No matter what industry you work in, one thing remains the same, every employer wants the best employees who are trustworthy and valuable.  With every relationship, whether it be personal or professional, gaining trust and credibility in others is crucial for the relationship to grow and be successful and happy.

In the workplace, consistency in your behavior and productivity are the keys to becoming more credible and valuable.

 So how do you achieve this?

 

Keep your word

Put simply, do what you say you are going to do.  Deliver on your promises and keep true to the expectations you set for yourself, and that which others are depending on.  This is one of the best ways to prove your worth and show that you have a strong work ethic. 

 

Take ownership for the good and the bad

Life is a rollercoaster, so buckle up and enjoy the ride.  The ups and downs of life are simply tests of our endurance, our strength and our core values.  Taking ownership of accomplishments and victories at work are easier and more gratifying than taking ownership when deadlines cannot be met or when sales figures aren’t reaching target.  However, this is the time to step-up and be honest and own the situation.  Life will never be perfect and in times like these, the best option is to have a clear and honest explanation as to the undesirable outcome and have a Plan B to try and counteract the effects.  Respect is gained by taking accountability, especially in the bad times.

 

Document and present your achievements

Do you keep a log of all your achievements at work?  If not, start now! 
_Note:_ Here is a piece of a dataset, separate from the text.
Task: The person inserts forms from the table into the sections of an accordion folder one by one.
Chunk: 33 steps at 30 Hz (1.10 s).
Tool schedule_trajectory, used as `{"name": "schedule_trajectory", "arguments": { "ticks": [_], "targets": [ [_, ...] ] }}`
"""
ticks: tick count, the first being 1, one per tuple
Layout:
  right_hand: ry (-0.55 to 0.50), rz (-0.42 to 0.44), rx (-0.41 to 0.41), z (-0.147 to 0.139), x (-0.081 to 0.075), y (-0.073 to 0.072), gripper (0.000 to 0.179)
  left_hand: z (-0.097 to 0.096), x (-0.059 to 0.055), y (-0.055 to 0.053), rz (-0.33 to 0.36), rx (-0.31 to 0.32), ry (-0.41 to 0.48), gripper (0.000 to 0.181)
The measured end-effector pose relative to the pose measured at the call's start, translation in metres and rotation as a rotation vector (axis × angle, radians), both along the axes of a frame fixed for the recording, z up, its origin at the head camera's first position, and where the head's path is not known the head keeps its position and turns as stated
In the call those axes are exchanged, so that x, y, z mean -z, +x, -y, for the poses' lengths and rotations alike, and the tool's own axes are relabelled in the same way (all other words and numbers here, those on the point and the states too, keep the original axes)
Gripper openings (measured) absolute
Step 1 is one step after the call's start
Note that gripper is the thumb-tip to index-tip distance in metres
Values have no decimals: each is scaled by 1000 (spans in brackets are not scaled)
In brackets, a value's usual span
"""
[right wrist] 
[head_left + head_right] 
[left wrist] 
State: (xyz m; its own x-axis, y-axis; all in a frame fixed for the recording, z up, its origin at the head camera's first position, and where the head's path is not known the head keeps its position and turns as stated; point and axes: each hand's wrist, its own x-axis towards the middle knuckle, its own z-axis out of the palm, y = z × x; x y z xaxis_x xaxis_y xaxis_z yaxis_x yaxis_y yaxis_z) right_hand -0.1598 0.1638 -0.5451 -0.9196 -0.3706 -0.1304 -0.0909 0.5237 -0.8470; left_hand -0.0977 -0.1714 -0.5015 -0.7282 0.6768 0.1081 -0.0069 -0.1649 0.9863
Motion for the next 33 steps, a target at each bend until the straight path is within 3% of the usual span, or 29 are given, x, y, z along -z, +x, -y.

Ensure you capture the following information (at a minimum):

  • Date
  • Your role
  • The outcomes/results
  • The impact your outcomes had on the organization/department
  • Next steps (if any)

Keeping a chronological log of all your accomplishments, big and small is essential for informing and reminding your manager of your worth.  Many people struggle with tooting their own horn, but you need to break down that barrier and remind your boss why he/she hired you in the first place, and how essential you are to the organization. 

If your workplace conducts annual performance reviews, it is absolutely essential that you keep a descriptive log of your achievements, and if you don’t have to go through this formal process, meet regularly with your boss to go over your performance in a less formal manner.  Taking the initiative to meet regularly with your manager will give you instant credibility.   Developing rapport and trust with those in power to make changes, and who can promote your career, are vital.